Human Genome Project: Even the Human Genome Project, which is mapping the DNA of the human body, will play a pivotal role in anti-aging medicine. Ironically, the “double helix” of DNA was discovered during the baby boomer era, 1953, and turned 50 years old itself on April 25, 2003. It seems only fitting then, perhaps even providential, that as the Human Genome Project documents the structure of human DNA, so will researchers learn what physical and chemical changes causes human cells to age and how gene therapy (i.e., replacing defective genes with healthy genes through either cloning or chemical intervention) and stem cell therapy (regenerating defective organs and tissues with the cells of young, healthy tissues) can mitigate or bypass certain aspects of aging and/or disease entirely. Anti-aging medicine researchers have predicted that soon it will be commoplace for human beings to live 120 years and longer with many years spent in good, vital health and productive living.

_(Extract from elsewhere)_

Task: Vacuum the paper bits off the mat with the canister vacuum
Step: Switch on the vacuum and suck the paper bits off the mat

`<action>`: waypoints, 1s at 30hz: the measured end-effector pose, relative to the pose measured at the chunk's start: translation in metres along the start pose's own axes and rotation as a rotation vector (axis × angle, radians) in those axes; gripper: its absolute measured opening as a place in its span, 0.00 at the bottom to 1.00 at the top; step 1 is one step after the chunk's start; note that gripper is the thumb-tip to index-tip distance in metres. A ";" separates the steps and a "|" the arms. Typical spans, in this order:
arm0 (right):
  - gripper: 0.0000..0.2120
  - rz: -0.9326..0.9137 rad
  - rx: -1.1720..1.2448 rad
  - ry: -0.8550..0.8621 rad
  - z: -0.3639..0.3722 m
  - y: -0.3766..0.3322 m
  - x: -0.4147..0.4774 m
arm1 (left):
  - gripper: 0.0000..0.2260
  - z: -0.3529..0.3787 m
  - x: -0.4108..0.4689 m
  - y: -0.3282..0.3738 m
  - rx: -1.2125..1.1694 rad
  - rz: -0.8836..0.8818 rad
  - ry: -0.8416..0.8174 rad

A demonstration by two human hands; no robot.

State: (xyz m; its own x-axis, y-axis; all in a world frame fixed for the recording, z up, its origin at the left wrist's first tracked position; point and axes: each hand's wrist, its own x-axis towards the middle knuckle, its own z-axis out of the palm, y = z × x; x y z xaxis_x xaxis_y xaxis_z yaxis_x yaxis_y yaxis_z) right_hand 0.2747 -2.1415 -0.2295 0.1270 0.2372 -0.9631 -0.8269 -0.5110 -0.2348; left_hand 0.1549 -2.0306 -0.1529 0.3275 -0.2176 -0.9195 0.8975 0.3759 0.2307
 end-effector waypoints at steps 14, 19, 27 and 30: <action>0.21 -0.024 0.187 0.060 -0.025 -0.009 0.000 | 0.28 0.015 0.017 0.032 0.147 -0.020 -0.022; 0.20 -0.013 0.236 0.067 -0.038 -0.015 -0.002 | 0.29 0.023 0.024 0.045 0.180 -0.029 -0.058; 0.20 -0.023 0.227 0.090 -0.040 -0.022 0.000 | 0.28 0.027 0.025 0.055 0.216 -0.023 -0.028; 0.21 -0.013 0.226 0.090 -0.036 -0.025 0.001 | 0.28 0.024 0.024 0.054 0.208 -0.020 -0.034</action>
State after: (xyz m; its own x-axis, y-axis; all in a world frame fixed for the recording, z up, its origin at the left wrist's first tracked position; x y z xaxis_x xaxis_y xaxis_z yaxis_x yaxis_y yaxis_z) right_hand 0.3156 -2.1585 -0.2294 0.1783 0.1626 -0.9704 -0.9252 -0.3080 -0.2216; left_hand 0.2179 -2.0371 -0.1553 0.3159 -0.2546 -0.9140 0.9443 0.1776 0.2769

CONCLUSION: It is conceivable, then, that baby boomers might just be pioneers in another area — the first generation of people in large numbers to live well past their 100th birthdays in good, and productive health. Dr. Mintz says: “Perhaps the most important message that we can give to the baby boomer generation and anyone interested in living healthy is not to do anything to shorten your life (bad lifestyle habits, nutritional habits, or exercise habits). The focused goal is to stay alive so we can take advantage of the new breakthroughs that will occur in the next 20 years. These breakthroughs will include things like stem cell therapy, the ability to prevent chromosome aging, gene replacement, and other concepts we have not yet developed.”